The Development of Data Projectors

June 30, 2010 by Mr McGoogle
Filed under: Uncategorized 

The LCDs used in projection systems are generally small reflective or transmissive panels lit by a forceful arc lamp source. A series of lenses enlarges the reflected or transmitted image and then sends it onto a screen. For front-projection systems the LCD is situated on the side of the screen as the viewer, however in rear-projection systems the screen is lit from behind. Projectors of higher expense and capacity may have three discrete LCD panels, forming separate red, green, and blue images that mesh to create a coloured image on the screen.

The increasing requirement for video presentations has placed a growth in emphasis on the switching speed of liquid crystals. This has required the manufacture of devices employing smectic liquid crystals, certain types of which emit a quicker electro-optical response than nematic liquid crystals. The surface-stabilized ferroelectric liquid crystal (SSFLC) display is in the current day the most developed smectic device. In it the liquid crystal molecules are cast in perpendicular layers to the substrate planes, which are distanced by one or two micrometres, and within the layers the molecules are on a tilt, as illustrated in the figure. The host liquid crystal possesses optically active molecules, and a subtle outcome of the optical activity and the shape of the molecules is the appearance of a permanent charge separation, or ferroelectric dipole, likeable to the ferromagnetic dipole of a magnet. The direction of this dipole is perpendicular to the tilt direction of the molecules and within the plane of the layers. Thus, there must be a permanent charge separation through the liquid crystal layer in the SSFLC, and its sign is directly paired up to the tilt direction of the molecules. An applied voltage of the right sign can reverse the direction of this dipole in tens of microseconds and therefore reverse the tilt direction of the molecules. The resultant change in optical properties can cause a change from light to dark in the case that one or more polarizers are used.
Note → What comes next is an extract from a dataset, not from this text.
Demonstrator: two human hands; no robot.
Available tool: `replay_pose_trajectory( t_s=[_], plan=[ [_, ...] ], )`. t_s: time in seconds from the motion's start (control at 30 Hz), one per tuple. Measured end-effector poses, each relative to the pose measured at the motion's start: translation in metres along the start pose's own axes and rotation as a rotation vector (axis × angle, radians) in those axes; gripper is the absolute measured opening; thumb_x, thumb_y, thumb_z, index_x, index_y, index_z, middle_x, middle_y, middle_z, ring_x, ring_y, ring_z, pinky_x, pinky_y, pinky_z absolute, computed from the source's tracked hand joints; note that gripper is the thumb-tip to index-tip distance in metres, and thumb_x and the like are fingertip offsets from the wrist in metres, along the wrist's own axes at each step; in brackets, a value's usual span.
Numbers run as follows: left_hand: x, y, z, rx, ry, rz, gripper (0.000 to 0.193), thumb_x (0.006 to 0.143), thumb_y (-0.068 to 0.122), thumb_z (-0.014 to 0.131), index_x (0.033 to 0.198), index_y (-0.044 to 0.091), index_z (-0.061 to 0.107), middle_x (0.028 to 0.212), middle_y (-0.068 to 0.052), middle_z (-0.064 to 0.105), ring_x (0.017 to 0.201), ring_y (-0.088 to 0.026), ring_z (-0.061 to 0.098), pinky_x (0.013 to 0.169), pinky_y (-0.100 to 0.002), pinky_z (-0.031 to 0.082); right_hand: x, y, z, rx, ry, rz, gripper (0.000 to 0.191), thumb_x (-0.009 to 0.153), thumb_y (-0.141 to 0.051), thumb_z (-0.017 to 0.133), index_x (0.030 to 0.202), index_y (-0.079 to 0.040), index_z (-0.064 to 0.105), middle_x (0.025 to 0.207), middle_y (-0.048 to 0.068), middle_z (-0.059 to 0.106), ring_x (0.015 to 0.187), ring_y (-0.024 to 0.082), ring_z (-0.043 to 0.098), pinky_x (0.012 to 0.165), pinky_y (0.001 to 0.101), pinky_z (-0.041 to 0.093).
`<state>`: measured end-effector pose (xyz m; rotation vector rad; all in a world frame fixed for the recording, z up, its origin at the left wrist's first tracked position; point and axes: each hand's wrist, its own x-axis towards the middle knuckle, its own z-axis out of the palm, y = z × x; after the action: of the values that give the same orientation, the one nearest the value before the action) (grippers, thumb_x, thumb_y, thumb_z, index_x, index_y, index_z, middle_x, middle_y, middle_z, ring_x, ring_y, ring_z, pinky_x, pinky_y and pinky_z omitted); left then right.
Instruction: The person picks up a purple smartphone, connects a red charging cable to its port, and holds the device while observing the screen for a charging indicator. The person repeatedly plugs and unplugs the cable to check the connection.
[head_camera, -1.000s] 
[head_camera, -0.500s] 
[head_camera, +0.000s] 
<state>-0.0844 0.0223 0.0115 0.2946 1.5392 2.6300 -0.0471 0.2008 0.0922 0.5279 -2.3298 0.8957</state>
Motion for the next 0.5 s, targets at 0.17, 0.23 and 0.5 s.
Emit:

SSFLC devices have been marketed for bigger passive-matrix presentations, but their expense and detail has impeded them from creating any significant effect on the market. Small transmissive and reflective active-matrix SSFLC displays, however, display some promise for use as parts in projection systems or as viewfinders in digital cameras. Their fast responding allows them to be utilised in time-sequential colour systems, in which highly expensive colour filters are emulated with a coloured backlight that flashes red, green, and blue in quick speed (approximately 100 cycles every second). For example, the liquid crystal could be switched to a transmissive state during the red and green periods and to a nontransmissive state for the blue period, with the upshot that the eye sees an average of red and green light, or the colour yellow.